Emploi : Pourquoi la société nationale de pêche est toujours en veilleuse ?

L’usine nationale de pêche ouverte en 2015 à Voidjou tourne au ralenti. Et pour cause, le pays ne dispose pas d’un laboratoire de contrôle qualité mais aussi, il est sous le joug d’un carton rouge infligé par la commission Européenne, empêchant de facto l’archipel d’exporter ses produits halieutiques vers ce marché rentable. Mais les autorités, notamment l’office national des contrôle qualité et certification des produits halieutiques, n’en conviennent pas. Si les portes du marché européen nous sont fermées, d’autres sont ouvertes pour sortir de l’ornière.
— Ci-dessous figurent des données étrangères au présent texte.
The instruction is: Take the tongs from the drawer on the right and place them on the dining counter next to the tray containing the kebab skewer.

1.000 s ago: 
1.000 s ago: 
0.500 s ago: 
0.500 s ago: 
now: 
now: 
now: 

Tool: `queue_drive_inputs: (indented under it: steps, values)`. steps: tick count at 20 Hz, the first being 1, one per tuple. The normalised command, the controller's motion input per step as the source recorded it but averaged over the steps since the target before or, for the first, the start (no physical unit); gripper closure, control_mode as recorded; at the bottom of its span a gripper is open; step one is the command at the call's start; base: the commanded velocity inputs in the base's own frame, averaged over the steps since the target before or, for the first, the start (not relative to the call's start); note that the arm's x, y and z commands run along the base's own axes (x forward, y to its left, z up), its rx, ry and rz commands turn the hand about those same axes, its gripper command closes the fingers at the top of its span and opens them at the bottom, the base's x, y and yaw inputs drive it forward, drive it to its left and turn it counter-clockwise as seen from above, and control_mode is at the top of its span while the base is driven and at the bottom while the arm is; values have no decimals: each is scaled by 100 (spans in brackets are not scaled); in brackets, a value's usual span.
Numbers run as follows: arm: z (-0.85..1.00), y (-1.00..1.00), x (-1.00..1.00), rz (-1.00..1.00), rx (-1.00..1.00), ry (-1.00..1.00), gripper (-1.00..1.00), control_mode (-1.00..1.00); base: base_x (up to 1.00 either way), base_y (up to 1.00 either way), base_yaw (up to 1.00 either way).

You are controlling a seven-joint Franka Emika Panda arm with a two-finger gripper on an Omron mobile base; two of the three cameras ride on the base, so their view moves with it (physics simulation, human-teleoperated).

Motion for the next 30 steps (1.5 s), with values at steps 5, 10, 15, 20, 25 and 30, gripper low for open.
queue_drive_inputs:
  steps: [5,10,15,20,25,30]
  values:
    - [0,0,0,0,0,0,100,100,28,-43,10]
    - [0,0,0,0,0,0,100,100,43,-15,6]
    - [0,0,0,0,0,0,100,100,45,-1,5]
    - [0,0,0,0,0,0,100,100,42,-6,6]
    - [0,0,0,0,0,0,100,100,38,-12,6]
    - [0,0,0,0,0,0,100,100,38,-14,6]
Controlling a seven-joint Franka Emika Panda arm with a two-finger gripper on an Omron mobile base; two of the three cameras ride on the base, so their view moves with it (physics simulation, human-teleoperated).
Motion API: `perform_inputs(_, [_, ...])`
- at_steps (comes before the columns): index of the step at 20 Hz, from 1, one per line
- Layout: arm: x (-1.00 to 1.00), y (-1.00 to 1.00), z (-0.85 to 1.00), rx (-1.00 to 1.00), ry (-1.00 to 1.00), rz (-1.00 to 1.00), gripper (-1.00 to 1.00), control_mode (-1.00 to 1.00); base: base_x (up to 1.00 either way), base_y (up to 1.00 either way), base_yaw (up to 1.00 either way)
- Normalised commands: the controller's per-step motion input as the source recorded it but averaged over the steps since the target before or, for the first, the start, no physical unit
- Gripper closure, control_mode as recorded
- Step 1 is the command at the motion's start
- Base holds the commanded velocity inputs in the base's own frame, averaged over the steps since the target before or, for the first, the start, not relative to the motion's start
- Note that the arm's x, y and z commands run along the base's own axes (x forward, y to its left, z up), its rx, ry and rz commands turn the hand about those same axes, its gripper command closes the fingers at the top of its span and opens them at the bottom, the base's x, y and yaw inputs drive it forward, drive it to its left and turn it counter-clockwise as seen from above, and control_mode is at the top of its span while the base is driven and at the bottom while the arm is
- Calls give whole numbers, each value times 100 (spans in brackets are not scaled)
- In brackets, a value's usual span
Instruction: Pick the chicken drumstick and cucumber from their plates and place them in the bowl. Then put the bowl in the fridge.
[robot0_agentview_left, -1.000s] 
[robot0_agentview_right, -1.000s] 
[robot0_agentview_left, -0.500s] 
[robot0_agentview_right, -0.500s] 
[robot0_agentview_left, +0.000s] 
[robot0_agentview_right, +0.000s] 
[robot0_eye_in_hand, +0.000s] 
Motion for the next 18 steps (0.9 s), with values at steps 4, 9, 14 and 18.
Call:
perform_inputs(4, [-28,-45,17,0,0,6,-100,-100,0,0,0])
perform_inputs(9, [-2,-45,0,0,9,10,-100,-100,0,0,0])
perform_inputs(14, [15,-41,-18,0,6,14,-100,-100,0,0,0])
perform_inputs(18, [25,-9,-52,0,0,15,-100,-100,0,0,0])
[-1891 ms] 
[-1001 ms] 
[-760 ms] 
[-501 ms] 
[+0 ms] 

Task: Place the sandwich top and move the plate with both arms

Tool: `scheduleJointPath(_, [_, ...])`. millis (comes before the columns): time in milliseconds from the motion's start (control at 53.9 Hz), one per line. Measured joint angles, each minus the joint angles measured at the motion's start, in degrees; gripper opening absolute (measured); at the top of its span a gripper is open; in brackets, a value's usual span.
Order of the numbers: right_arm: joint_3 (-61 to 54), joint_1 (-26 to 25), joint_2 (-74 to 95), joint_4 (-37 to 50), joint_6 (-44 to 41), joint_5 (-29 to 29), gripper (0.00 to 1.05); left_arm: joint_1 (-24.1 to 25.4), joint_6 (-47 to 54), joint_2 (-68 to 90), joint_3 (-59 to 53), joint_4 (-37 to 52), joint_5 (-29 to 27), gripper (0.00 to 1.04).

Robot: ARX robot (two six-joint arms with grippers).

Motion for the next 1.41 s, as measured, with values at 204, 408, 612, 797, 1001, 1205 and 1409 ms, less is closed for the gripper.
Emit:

En effet, selon les responsables de ce dernier, ces arguments ne sont « aucunement » susceptibles d’empêcher l’entreprise de tourner à plein régime. « Certes le pays ne dispose pas d’un laboratoire localement, pour le contrôle qualité, mais nous avons signé une convention avec l’institut pasteur de Madagascar à cet effet. Donc nous pouvons dire que nous avons un laboratoire même si ça nous coute un peu cher, mais nous y faisons face », affirme Ismael Ahamada, le directeur dudit office, entouré de son équipe hier lors d’un entretien avec La Gazette des Comores dans son bureau à Moroni.
Si « la question du laboratoire est résolue », le carton rouge que le pays a reçu en mai 

2017 (après un carton jaune en octobre 2015) pour  l’usage abusif de son drapeau comme pavillon de complaisance, est-il contraignant quant aux activités de cet usine capable d’absorber jusqu’à 4000 salariés ? Sur ce point précis, l’office de contrôle qualité n’y va pas avec le dos de la cuiller. Selon les responsable une entreprise chinoise dénommée « Prosper Societe Investissement Company » qui pratique la pêche dans les eaux comoriennes « exportent ses produits en Chine ». 
Mais ce n’est pas tout. Une autre société, italienne cette fois, dénommée RAZ Industries, exportait elle aussi nos produits halieutique à Dubaï, il n’y a pas longtemps. « Pourquoi la société nationale de pêche n’exporte pas les poissons dans d’autres marchés qu’en Europe ? », s’interroge l’office qui persiste et signe qu’il est à même de remplir les missions qui lui sont dévolues en tant qu’autorité de contrôle qualité, contrairement à ce qu’on dit ici et là. Un autre pair de manches, nos interlocuteurs affirment que l’usine de pêche ne leur a « jamais adressé un demande d’agrément ».
L’usine de pêche est dotée d’une capacité de production journalière de 21 à 22 tonnes, dont entre 18 et 19 à exporter, sachant que les besoins en consommation de la population comorienne sont estimés à 2,5 tonnes par jour, selon le président de la commission parlementaire Haki, le député Oumouri Mmadi qui a eu à gérer ce dossier. Mais force est de constater que même la demande locale n’est pas répondue et ce malgré les matériels de pointe, à foison de surcroît, à la disposition de ladite usine. 
32 millions de dollars qui auraient été investis dans cette usine « capable de fournir de l’emploi direct à 4000 personnes ». 30,91%, des actions sont détenues par le fond qatari pour le développement, 17,2% par Qatar Charity, 17,2% par la fondation caritative Sheikh Eid Bin Mihamed Al-Thani également de Qatar, 8,51% par les Comores…Soit dit en passant, il y a de cela moins de deux mois une cinquantaine d’employés sont mis à la porte. Encore des nouveaux venus dans le chômage.